Weissman, Dervishi, Shepherd, Borgo & Nordlund and John Borgo, Miami, for appellee.

Before LEVY, GODERICH, and FLETCHER, JJ.

PER CURIAM.

Warren R. Beans, Robert L. Beans, and Bay Plumbing Company, Inc. [Bay Plumbing], defendants below, appeal final judgments for damages, attorney's fees, and costs, entered against them in an action for breach of contract brought by plaintiff, James P. Chohonis, Jr. Chohonis cross-appeals from the judgment awarding him attorney's fees, contending the trial court committed various errors which resulted in an insufficient award. We reverse the judgments.[1]

Warren Beans, the founder and sole owner of Bay Plumbing entered into an agreement with his son, Robert L. Beans, and his son-in-law, Chohonis, both of whom were employees of Bay Plumbing. The agreement provided essentially for Warren Beans to transfer his entire stock in the company, one-half each to Robert and Chohonis by the end of ten years, the transferrals to be made incrementally. However, the agreement contains a proviso which forms the basis for this litigation:

"If James P. Chohonis, Jr. or Robert L. Beans should leave the employment of Bay Plumbing Co., Inc. for any reason during the period of ten (10) years from the date of this agreement, they agree to return the stock acquired by gift to the giver."

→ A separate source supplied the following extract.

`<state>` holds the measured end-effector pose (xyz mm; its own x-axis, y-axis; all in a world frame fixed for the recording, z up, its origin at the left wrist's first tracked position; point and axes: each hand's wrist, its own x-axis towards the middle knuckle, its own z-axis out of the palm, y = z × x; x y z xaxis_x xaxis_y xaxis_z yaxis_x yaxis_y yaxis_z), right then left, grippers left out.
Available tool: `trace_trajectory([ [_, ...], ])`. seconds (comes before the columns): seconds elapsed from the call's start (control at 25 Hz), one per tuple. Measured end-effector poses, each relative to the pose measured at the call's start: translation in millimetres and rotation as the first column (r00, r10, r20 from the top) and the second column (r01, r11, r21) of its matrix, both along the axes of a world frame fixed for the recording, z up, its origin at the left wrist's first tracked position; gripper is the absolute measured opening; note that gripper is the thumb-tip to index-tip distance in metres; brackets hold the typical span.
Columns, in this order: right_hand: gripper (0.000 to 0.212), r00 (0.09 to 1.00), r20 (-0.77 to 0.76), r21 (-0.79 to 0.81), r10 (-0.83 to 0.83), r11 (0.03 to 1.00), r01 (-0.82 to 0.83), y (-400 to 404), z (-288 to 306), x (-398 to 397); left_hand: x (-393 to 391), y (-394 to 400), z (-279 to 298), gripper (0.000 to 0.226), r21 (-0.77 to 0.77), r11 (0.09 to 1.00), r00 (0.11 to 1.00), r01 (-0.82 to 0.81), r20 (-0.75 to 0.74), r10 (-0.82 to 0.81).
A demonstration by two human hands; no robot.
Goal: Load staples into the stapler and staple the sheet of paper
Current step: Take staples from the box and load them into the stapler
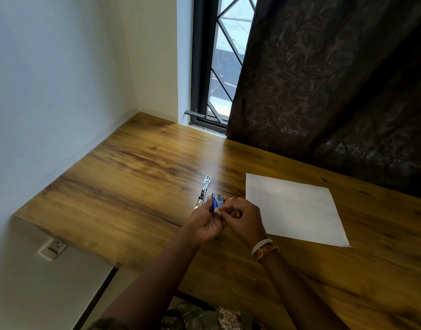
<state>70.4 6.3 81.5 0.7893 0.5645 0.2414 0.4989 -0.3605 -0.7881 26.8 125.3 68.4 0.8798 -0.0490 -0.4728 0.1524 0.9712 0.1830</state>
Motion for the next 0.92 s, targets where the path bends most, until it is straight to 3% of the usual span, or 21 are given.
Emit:
trace_trajectory([
  [0.28, 0.026, 0.973, 0.219, -0.078, 0.077, 0.995, -0.061, -1.9, -6.2, 9.6, 10.6, 3.5, -2.5, 0.073, 0.009, 1.0, 1.0, 0.024, -0.011, -0.024],
  [0.52, 0.011, 0.969, 0.214, -0.116, 0.128, 0.988, -0.105, -2.0, -5.6, 15.6, 18.5, 6.6, 4.0, 0.054, 0.005, 1.0, 0.999, -0.012, -0.035, 0.012],
  [0.92, 0.016, 0.974, 0.209, -0.041, 0.084, 0.996, -0.077, 0.2, -8.3, 24.8, 31.3, 8.4, 2.4, 0.052, -0.098, 0.994, 0.999, -0.04, -0.029, 0.038],
])
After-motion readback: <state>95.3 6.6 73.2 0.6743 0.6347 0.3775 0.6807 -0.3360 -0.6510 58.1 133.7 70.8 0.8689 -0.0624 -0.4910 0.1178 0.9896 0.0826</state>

Approximately six years into the agreement Warren Beans gave written notice terminating Chohonis' employment.[2] Pursuant to the stock return provision of the agreement Warren Beans subsequently demanded that Chohonis return all stock which had to that date been transferred to him. Chohonis then filed this action setting forth claims for specific performance of the stockholder agreement, breach of the stockholder agreement, unpaid wages, quantum meruit, and access to documents under section 607.160, Florida Statutes (1995). Bay Plumbing counterclaimed for an accounting, breach of the stockholder agreement, unjust enrichment, fraud and declaratory relief.

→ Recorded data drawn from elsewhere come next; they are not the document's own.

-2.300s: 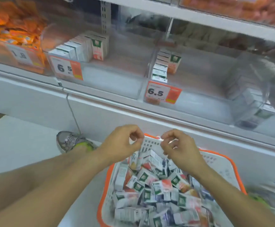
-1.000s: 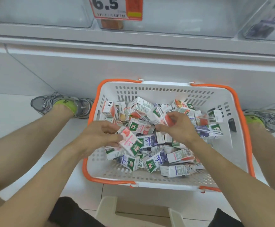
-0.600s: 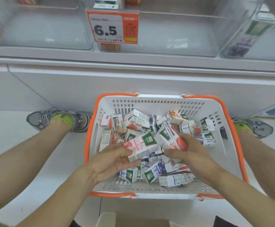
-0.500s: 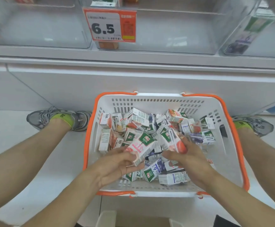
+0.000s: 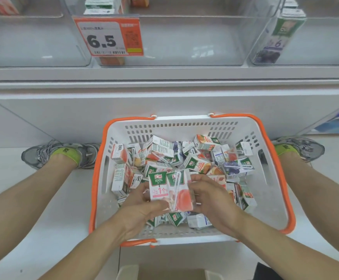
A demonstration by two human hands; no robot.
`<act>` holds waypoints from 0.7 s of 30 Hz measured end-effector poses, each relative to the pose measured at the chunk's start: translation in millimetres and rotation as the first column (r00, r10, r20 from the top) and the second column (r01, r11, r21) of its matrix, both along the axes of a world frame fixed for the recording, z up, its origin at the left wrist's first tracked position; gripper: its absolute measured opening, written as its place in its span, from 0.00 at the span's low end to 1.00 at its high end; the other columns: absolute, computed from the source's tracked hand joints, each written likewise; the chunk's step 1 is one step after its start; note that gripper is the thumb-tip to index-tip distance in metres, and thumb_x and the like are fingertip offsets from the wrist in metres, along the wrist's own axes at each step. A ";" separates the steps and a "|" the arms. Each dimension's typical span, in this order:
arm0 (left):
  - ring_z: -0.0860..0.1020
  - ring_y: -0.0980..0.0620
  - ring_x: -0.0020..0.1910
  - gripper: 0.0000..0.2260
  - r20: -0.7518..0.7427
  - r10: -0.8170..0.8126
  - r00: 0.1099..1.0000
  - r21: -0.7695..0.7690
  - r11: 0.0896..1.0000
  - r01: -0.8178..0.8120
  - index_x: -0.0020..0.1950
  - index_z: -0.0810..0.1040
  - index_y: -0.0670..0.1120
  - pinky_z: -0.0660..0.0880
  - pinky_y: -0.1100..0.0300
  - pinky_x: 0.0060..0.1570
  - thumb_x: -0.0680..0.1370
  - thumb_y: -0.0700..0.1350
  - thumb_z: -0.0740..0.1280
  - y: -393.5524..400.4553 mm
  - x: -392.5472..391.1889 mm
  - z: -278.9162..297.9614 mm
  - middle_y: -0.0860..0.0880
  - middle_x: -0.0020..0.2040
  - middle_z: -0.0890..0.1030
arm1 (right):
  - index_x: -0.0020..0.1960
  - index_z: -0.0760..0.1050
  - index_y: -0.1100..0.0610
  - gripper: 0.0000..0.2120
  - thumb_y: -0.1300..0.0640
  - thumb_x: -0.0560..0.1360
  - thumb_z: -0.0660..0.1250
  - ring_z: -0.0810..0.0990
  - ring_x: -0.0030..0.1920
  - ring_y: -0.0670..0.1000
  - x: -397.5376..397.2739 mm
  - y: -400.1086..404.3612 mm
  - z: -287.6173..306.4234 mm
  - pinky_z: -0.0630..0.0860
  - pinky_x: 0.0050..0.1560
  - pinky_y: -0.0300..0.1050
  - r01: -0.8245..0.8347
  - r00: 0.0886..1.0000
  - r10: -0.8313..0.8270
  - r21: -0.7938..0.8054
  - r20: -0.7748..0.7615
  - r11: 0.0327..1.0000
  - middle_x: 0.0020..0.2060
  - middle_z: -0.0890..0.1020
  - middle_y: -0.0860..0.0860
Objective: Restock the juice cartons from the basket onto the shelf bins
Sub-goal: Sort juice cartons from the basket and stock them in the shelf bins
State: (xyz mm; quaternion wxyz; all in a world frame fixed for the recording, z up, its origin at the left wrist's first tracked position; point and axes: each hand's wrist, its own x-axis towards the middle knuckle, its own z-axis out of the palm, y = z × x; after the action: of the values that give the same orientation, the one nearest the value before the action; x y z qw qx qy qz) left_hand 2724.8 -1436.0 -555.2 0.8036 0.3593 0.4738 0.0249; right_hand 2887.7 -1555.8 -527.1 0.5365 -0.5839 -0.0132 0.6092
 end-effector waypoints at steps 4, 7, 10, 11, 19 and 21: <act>0.83 0.43 0.54 0.25 0.007 -0.052 0.999 0.073 0.996 0.052 0.65 0.75 0.43 0.80 0.48 0.54 0.68 0.31 0.71 1.1 3.4 5.4 0.41 0.54 0.85 | 0.54 0.75 0.61 0.10 0.61 0.75 0.71 0.83 0.43 0.54 -1.4 -0.5 1.0 0.79 0.42 0.47 -0.067 0.997 0.066 0.025 0.041 0.997 0.47 0.83 0.59; 0.80 0.39 0.58 0.24 0.084 -0.065 0.994 0.017 0.998 0.064 0.65 0.76 0.42 0.76 0.41 0.61 0.68 0.37 0.68 0.0 4.5 10.2 0.39 0.58 0.83 | 0.60 0.72 0.61 0.27 0.58 0.66 0.80 0.82 0.40 0.50 -10.7 1.5 2.5 0.79 0.40 0.45 -0.060 0.995 0.059 0.012 0.075 0.998 0.48 0.79 0.56; 0.80 0.39 0.60 0.16 0.128 -0.077 0.989 -0.014 0.997 0.080 0.63 0.78 0.41 0.75 0.40 0.62 0.76 0.42 0.65 -3.1 6.1 15.8 0.39 0.59 0.82 | 0.63 0.72 0.55 0.38 0.53 0.57 0.83 0.82 0.41 0.55 -15.6 3.5 0.4 0.80 0.39 0.50 -0.039 0.991 0.038 0.006 0.130 0.999 0.50 0.78 0.59; 0.80 0.39 0.60 0.15 0.126 -0.073 0.989 -0.026 0.997 0.077 0.62 0.80 0.42 0.75 0.40 0.62 0.79 0.43 0.62 -3.9 6.6 17.0 0.39 0.59 0.82 | 0.64 0.72 0.53 0.37 0.54 0.59 0.83 0.81 0.40 0.56 -16.2 4.2 0.7 0.79 0.38 0.49 -0.042 0.987 0.041 0.007 0.156 0.999 0.50 0.78 0.60; 0.78 0.44 0.64 0.20 0.102 -0.150 0.983 0.013 0.989 0.150 0.67 0.77 0.50 0.70 0.41 0.66 0.81 0.59 0.63 -6.5 4.8 21.8 0.44 0.64 0.80 | 0.55 0.75 0.54 0.32 0.45 0.57 0.82 0.82 0.32 0.50 -18.2 2.4 10.4 0.82 0.36 0.48 -0.136 0.877 0.175 -0.119 0.448 0.984 0.45 0.80 0.51; 0.78 0.42 0.64 0.29 0.113 -0.188 0.976 0.006 0.982 0.189 0.70 0.72 0.44 0.70 0.38 0.66 0.75 0.58 0.72 -9.7 3.2 18.1 0.42 0.64 0.80 | 0.55 0.74 0.55 0.29 0.45 0.61 0.80 0.83 0.33 0.50 -17.7 2.4 9.2 0.83 0.38 0.54 -0.159 0.860 0.198 -0.122 0.469 0.980 0.47 0.81 0.51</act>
State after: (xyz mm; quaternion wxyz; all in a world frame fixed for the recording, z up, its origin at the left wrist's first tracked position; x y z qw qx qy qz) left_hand 2728.0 -1445.7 -537.0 0.8286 0.3988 0.3915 -0.0321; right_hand 2870.0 -1553.3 -517.8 0.4341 -0.7334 -0.1754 0.4929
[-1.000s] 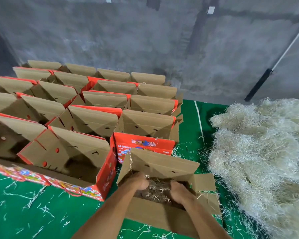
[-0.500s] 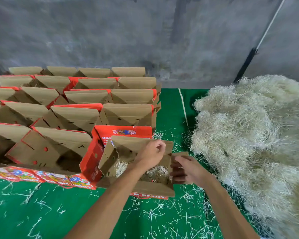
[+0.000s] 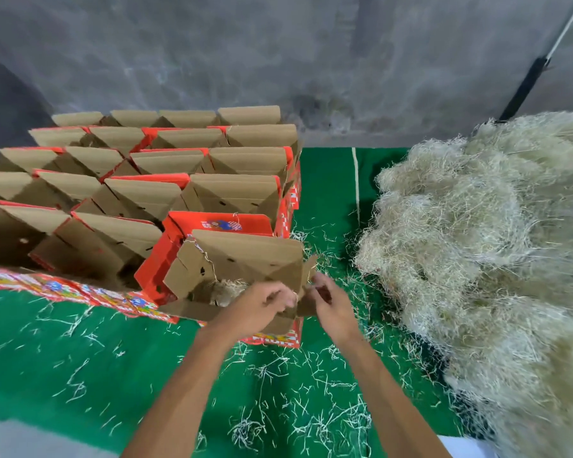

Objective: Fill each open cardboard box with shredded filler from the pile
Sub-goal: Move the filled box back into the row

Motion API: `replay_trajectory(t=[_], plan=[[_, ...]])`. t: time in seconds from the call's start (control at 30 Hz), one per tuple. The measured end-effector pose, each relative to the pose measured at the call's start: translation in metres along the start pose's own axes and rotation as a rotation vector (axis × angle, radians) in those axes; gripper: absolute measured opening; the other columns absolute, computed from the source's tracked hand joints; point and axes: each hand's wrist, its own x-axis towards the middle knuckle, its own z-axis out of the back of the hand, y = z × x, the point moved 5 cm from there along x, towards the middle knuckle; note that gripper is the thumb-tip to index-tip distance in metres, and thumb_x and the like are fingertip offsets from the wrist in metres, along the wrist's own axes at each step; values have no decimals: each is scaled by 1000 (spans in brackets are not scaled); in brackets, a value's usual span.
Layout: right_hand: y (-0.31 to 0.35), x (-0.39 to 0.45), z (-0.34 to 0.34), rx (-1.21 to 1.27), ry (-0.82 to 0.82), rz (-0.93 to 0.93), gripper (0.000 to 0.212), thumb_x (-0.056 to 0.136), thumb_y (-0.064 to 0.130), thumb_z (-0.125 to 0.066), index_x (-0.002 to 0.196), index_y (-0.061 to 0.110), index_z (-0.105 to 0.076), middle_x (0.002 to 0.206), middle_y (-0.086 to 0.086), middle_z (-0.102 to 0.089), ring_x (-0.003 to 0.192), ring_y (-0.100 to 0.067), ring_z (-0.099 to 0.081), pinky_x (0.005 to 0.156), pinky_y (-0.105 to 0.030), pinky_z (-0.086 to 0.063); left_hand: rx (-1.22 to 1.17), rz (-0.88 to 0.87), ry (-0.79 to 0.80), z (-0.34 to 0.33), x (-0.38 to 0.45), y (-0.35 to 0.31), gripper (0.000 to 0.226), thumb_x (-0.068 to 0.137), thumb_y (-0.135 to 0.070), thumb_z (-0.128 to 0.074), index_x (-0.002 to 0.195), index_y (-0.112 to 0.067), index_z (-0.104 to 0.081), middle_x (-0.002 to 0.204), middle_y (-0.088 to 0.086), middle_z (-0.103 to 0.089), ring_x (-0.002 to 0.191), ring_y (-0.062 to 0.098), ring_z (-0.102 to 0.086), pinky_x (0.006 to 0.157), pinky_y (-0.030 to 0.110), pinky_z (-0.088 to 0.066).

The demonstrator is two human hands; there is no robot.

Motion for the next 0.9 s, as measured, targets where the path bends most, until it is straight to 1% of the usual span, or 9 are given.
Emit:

Prior to trial the parties requested the trial court to construe the agreement to determine whether or not the "leave the employment ... for any reason" language included both voluntary and involuntary terminations of employment. Bay Plumbing *67 contended that an involuntary leaving of employment was intended to be included within the language's meaning thus requiring Chohonis to return the stock. Chohonis, of course, took the opposite view. The trial court concluded that the wording was ambiguous and allowed parol evidence in regard to its meaning. Ultimately Chohonis prevailed on his claims.

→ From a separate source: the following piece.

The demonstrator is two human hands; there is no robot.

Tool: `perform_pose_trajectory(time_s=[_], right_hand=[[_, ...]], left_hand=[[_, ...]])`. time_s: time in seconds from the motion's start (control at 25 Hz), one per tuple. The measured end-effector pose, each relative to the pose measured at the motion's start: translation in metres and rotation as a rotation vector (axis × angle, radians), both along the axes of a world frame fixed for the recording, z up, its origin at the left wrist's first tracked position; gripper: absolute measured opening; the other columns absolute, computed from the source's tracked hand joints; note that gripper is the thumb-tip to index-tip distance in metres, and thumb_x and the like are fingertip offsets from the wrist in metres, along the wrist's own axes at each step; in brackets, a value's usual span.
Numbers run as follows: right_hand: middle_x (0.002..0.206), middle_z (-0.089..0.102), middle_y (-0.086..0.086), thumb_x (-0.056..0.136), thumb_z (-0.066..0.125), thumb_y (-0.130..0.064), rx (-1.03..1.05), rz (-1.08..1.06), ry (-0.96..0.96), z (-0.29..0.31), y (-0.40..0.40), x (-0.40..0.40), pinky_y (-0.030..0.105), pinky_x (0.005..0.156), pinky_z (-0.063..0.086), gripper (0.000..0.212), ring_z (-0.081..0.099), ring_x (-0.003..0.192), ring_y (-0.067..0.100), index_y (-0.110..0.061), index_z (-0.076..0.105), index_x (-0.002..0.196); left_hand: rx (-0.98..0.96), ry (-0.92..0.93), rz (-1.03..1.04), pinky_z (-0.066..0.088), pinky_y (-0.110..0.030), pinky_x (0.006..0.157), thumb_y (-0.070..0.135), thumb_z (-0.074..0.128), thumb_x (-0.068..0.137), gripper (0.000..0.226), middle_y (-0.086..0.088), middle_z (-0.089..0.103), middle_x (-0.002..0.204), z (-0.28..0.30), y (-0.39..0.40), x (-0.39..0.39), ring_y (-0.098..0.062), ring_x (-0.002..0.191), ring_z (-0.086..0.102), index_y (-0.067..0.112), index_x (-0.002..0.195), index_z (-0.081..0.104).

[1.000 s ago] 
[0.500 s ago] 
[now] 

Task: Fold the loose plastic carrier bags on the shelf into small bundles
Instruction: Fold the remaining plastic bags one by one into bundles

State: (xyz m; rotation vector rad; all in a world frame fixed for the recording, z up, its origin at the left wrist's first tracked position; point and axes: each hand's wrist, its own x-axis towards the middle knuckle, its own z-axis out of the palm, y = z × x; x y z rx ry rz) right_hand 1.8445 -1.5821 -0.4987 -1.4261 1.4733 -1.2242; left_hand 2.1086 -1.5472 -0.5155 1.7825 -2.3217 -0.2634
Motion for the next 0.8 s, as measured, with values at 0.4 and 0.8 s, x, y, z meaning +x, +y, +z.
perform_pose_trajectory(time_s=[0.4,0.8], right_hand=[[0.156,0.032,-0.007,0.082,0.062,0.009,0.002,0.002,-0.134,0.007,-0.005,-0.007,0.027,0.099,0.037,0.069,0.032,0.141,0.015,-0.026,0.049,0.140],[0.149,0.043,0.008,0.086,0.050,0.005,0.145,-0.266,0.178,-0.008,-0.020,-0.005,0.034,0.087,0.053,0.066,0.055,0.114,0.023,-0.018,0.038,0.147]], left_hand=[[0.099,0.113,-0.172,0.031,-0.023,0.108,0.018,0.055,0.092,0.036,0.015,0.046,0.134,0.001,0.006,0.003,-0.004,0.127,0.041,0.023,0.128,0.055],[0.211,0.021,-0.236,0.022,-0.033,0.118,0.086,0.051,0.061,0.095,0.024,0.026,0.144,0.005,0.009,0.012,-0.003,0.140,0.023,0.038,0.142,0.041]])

We conclude that in declaring the contract language ambiguous the trial court departed from the principle of contract interpretation which requires that the words used by the parties must be given their plain and ordinary meaning.[3]See e.g. Rupp Hotel Operating Co. v. Donn, 158 Fla. 541, 29 So.2d 441 (1947); Pol v. Pol, 705 So.2d 51 (Fla. 3d DCA 1997), cert. denied, 717 So.2d 536 (Fla. 1998); Specialty Restaurants Corp. v. City of Miami, 501 So.2d 101 (Fla. 3d DCA 1987). One looks to the dictionary for the plain and ordinary meaning of words. City of Miami Beach v. Royal Castle System, Inc., 126 So.2d 595 (Fla. 3d DCA 1961). The dictionaries we have reviewed make it clear that the word "leave" includes both voluntary and involuntary action. Indeed, the Oxford Encyclopedic English Dictionary, 814 (3d ed.1996), provides within its definition of "leave," as an example of usage, "leave here." Clearly "leave here" can include an order compelling someone to part involuntarily from the area.[4]See also The American Heritage Dictionary of the English Language, 745 (8th ed.1979). The proviso's language thus plainly means that whether Chohonis' departure was voluntary or involuntary he is required to return the stock to Warren Beans.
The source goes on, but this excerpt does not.